Top 6 Private Post Graduate Program in Data Science [PGPDS] Colleges in India with Fee Structure

Tabulated below is the collection of the Top 6 Private Post Graduate Program in Data Science [PGPDS] Colleges in India with Fee Structure, including their key features.

Name of the institute Fees
Hierank Business School INR 155,000
Praxis Business School INR 891,000
Mumbai Educational Trust INR 2,549,260
Great Learning INR 1,068,418
International School of Engineering INR 4,184,831
International School of Engineering INR 3,300,000

PG Program in Data Science Course Placements

Landing High with the Right Skills:

PGPDS programs prepare you for diverse data science roles like Data Analyst, Data Scientist, Machine Learning Engineer, and Business Intelligence Analyst.
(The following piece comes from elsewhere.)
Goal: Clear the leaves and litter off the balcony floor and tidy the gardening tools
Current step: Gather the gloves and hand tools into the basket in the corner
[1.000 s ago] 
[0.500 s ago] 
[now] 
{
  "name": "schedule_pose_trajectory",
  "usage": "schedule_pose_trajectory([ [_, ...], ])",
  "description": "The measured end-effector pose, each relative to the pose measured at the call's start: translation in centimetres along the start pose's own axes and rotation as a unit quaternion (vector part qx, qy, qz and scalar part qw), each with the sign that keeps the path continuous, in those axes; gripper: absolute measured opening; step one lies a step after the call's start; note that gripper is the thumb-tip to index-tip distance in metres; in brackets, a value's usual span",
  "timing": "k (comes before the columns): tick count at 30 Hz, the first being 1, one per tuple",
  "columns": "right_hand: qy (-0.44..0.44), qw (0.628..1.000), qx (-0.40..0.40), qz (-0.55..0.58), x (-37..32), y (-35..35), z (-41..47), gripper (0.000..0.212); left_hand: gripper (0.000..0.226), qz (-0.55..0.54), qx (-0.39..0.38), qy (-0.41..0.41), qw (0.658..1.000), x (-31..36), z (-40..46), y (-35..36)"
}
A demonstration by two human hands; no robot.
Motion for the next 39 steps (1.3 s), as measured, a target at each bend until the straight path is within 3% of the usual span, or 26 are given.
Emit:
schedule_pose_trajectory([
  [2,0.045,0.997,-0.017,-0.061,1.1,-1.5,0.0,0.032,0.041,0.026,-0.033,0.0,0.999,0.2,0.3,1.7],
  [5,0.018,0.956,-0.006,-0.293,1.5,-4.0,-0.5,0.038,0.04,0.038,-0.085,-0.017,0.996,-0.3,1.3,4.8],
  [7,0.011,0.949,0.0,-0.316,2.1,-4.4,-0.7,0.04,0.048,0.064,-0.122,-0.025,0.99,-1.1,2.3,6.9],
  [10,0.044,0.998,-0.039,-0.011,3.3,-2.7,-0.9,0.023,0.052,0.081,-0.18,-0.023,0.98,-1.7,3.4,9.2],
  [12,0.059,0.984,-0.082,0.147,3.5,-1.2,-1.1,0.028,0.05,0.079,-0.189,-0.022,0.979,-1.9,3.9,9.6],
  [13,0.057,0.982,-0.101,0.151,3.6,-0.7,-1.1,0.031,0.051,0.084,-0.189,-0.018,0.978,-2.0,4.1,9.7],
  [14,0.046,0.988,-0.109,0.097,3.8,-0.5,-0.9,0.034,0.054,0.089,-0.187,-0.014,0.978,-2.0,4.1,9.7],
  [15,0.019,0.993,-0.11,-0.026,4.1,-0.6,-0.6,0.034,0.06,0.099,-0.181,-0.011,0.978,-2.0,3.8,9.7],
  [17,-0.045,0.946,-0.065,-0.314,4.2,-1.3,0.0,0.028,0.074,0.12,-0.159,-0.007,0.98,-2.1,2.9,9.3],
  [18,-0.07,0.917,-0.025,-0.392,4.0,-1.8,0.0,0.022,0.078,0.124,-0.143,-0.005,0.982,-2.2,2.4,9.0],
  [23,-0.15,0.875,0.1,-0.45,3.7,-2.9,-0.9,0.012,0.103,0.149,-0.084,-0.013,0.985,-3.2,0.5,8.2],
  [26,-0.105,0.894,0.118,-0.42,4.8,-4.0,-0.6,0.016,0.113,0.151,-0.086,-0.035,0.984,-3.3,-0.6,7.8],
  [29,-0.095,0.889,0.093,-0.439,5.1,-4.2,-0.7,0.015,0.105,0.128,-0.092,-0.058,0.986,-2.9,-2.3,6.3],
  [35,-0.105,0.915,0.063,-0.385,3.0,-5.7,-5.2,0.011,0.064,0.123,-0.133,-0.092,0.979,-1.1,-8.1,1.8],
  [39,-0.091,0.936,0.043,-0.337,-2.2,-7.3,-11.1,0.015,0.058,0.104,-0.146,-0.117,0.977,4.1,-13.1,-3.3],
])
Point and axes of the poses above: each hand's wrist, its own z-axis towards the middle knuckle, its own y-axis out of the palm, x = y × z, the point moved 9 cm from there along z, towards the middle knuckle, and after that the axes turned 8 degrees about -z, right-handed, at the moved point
The curriculum emphasizes practical skills like:

  • Coding: Proficient in Python, R, or other data science languages.
  • Data Wrangling: Cleaning, manipulating, and analyzing large datasets.
  • Machine Learning: Implementing algorithms like regression, classification, and clustering.
  • Data Visualization: Crafting compelling insights through charts, graphs, and dashboards.
  • Communication: Translating complex data stories into actionable insights for stakeholders.

Average CTC in India:

The average CTC for PGPDS graduates in India is estimated to be around INR 8 - 10 lakhs per annum, with top performers reaching upwards of INR 15 lakhs. However, salary varies significantly based on factors like college reputation, industry demand, individual skills, and location.
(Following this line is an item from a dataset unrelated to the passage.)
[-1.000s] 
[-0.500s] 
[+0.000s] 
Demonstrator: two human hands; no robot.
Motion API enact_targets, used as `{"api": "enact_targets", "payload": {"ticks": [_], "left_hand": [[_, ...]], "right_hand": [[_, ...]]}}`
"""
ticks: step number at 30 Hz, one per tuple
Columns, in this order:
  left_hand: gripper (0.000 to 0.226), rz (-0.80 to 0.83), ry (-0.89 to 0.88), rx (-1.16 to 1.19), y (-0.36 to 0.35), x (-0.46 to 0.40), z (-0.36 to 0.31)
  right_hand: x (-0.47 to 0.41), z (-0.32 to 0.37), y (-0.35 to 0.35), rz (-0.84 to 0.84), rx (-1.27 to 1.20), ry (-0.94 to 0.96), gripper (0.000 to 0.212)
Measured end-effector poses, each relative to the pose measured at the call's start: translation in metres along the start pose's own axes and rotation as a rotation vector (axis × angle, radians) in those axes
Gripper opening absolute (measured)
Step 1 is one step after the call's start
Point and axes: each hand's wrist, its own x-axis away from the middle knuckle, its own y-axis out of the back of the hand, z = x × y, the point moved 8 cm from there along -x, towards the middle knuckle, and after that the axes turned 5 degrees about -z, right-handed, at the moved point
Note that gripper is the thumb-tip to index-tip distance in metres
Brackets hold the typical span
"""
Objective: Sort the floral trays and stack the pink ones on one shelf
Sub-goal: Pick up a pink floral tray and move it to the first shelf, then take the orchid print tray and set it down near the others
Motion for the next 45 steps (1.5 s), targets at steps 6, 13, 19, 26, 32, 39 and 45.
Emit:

Top Indian Colleges and Placement Success:

College Average CTC (INR lakhs) Notable Recruiters
Indian Institute of Technology Madras (IIT Madras) 15-20 Amazon, Microsoft, Google, Flipkart
Indian Institute of Management Bangalore (IIM Bangalore) 12-15 McKinsey & Company, Bain & Company, Accenture
Delhi School of Economics (DSE) 8-12 Deloitte, Goldman Sachs, UBS
Great Lakes Institute of Management (GLIM) 8-10 Wipro, TCS, Infosys
Indian Institute of Science (IISc) 10-15 GE Healthcare, Tata Consultancy Services, Bosch

Top 10 Government Colleges in India with Fee Structure

Tabulated below is the collection of the Top 10 Government Colleges in India with Fee Structure, including their key features.

PG Program in Data Science Course Jobs and Salary

The PGPDS equips you for a smorgasbord of data-centric roles, each with its unique flavors and challenges. Here are some key prospects:

  • Data Analyst: Sieve through data, identifying patterns and trends, and crafting insights for informed decision-making.
  • Data Scientist: Architect and implement machine learning models to solve complex problems and automate processes.
  • Machine Learning Engineer: Build and deploy intelligent systems, translating data science algorithms into real-world applications.
  • Business Intelligence Analyst: Translate data into actionable insights for businesses, guiding strategic planning and improving operations.
  • Data Visualization Specialist: Transform complex data into captivating stories, using powerful visual tools to engage stakeholders.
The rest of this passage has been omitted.